Piotr Nesterowicz "Dybuk". Opowiadanie dla fanów Dzikich Pól i ogólnie "polski sarmackiej". Fajne, klimatyczne, w antologii do Dzikich Pól (taki polski system RPG) dostałoby dodatkową gwiazdkę. Jest dobrze.
Piotr Kenc "Sidlarz". Numer opanowany przez Piotrów ;-) Aż prosi się, żeby te opowiadanie było pierwszym rozdziałem powieści heroik fantasy. Niewolnik, który zostaje bohaterem i ratuje świat. Nie pierwszy i nie ostatni raz mamy do czynienia z taką historią. Standard, w dość oryginalnym, ale jakże swojskim świecie, ciekawie opowiedziany, więc się nie nudziłem.
W części zagranicznej, trochę bardziej zaskakująco, lepiej niż w polskiej, ale też jak dla mnie bez ochów i achów.
Xia Jia "Lato Tongton". Nastrojowa opowieść, w bardzo ciekawy sposób mieszająca tradycję chińską z nowoczesną robotyką. Takie pomieszanie Starych Chin z nowoczesną Japonią. Powstał z tego fajny, klimatyczny świat i wizja jednej z wersji wykorzystania robotyki w starzejącym się społeczeństwie.

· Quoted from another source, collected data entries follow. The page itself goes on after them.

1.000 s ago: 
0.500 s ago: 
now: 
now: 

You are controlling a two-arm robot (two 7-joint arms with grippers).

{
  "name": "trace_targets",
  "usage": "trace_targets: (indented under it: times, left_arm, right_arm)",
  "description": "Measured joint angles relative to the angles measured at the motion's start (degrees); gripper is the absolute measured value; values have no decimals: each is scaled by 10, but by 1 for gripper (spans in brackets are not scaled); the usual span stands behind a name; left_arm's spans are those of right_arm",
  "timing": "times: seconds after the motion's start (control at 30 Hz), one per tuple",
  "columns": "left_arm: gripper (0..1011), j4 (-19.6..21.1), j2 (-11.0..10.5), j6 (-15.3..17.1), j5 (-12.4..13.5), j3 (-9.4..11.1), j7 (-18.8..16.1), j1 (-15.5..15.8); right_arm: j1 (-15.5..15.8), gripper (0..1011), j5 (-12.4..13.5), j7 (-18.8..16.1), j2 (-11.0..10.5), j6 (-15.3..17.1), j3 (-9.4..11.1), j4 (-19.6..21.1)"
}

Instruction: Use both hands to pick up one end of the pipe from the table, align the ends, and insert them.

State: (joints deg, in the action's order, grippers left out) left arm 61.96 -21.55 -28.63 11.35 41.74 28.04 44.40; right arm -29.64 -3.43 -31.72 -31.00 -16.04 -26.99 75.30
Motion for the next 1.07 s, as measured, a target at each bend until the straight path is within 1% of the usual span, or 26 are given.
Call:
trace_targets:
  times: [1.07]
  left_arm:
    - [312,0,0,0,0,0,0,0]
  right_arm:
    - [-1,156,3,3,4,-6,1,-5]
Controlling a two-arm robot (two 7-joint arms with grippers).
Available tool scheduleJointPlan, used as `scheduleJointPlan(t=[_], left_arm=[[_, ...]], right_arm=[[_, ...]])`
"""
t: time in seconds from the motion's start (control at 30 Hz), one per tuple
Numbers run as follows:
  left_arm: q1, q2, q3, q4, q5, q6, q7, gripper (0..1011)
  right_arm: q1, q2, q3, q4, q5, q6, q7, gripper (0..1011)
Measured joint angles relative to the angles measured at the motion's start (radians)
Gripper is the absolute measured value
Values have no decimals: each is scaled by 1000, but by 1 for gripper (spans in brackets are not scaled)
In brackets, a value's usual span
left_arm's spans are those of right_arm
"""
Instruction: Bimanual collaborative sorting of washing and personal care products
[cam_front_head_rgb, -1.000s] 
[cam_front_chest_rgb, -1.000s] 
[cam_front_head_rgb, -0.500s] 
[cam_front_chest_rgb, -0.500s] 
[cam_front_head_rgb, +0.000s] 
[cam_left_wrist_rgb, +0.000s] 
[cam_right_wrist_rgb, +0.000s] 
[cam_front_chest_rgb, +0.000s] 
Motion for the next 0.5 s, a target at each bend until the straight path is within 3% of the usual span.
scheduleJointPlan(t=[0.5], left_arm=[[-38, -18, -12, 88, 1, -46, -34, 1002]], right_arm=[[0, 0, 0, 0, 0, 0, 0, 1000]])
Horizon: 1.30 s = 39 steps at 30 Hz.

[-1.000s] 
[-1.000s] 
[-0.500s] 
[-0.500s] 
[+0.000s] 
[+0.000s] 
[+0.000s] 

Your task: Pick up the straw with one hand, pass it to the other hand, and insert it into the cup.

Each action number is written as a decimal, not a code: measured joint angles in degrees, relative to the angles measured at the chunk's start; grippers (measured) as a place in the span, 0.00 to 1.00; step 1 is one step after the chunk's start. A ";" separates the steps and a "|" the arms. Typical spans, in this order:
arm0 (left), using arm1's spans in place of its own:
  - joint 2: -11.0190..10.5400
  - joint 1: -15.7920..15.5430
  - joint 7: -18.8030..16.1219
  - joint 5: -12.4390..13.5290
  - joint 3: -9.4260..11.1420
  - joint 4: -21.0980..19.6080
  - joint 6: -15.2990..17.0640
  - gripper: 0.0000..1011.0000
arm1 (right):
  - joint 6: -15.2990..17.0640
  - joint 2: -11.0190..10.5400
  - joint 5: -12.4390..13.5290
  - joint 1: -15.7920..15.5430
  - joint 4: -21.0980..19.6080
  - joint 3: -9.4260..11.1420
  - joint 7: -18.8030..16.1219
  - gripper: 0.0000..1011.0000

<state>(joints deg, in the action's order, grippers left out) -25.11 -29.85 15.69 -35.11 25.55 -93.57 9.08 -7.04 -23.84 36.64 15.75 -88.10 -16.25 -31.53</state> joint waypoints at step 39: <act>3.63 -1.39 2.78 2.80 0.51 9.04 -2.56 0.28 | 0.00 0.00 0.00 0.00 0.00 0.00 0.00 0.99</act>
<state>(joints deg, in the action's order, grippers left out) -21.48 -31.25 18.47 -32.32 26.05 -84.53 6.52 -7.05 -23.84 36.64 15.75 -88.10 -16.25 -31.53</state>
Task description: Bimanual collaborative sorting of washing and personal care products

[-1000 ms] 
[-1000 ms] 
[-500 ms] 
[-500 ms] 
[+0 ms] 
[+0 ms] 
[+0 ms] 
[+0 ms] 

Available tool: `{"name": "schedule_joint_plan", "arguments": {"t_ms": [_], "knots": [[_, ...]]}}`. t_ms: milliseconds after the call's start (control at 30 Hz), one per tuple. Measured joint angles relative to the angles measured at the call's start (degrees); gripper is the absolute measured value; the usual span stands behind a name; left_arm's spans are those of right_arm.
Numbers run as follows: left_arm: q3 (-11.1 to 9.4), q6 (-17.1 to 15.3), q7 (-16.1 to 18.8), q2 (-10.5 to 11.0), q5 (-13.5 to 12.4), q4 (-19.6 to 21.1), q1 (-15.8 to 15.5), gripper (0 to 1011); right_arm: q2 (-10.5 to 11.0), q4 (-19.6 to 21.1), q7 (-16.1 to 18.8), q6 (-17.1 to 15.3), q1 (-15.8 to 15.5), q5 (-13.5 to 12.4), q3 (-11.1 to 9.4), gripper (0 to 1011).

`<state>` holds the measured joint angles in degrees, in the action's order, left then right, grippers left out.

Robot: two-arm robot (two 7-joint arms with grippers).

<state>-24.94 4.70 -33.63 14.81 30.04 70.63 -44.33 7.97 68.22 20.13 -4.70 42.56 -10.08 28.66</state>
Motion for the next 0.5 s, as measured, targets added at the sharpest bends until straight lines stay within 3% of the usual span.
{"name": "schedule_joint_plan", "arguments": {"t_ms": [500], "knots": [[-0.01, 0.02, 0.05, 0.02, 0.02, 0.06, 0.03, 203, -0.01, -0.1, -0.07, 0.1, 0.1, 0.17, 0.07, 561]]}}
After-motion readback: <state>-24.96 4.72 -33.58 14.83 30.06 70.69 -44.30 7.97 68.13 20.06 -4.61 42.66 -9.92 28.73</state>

Ian McDonald "Piąty Smok". Ojć, chyba miałem głoda na SF i to w takiej wersji bardziej "hard", bo te opowiadanie najbardziej przypadło mi do gustu. Wizja kolonizacji Księżyca obdarta z romantyzmu, pokazująca prozę takiego przedsięwzięcia a zarazem tak nastrojowo opowiedziane, że miejscami miałem wrażenie, że zamieni się w kobiecy romans. Przyjemna lektura.
Stephen Case "Nienarodzony Bóg". Ciekawa mieszanka, bardzo fajne podejście do magów i bogów. Mamy trochę SF, trochę fantasy, trochę filozofii i choć akcji tutaj niewiele, najbardziej fantasy opowiadanie tego numeru.
Proza tego numery jest spokojna, nostalgiczna i pobudzająca do refleksji.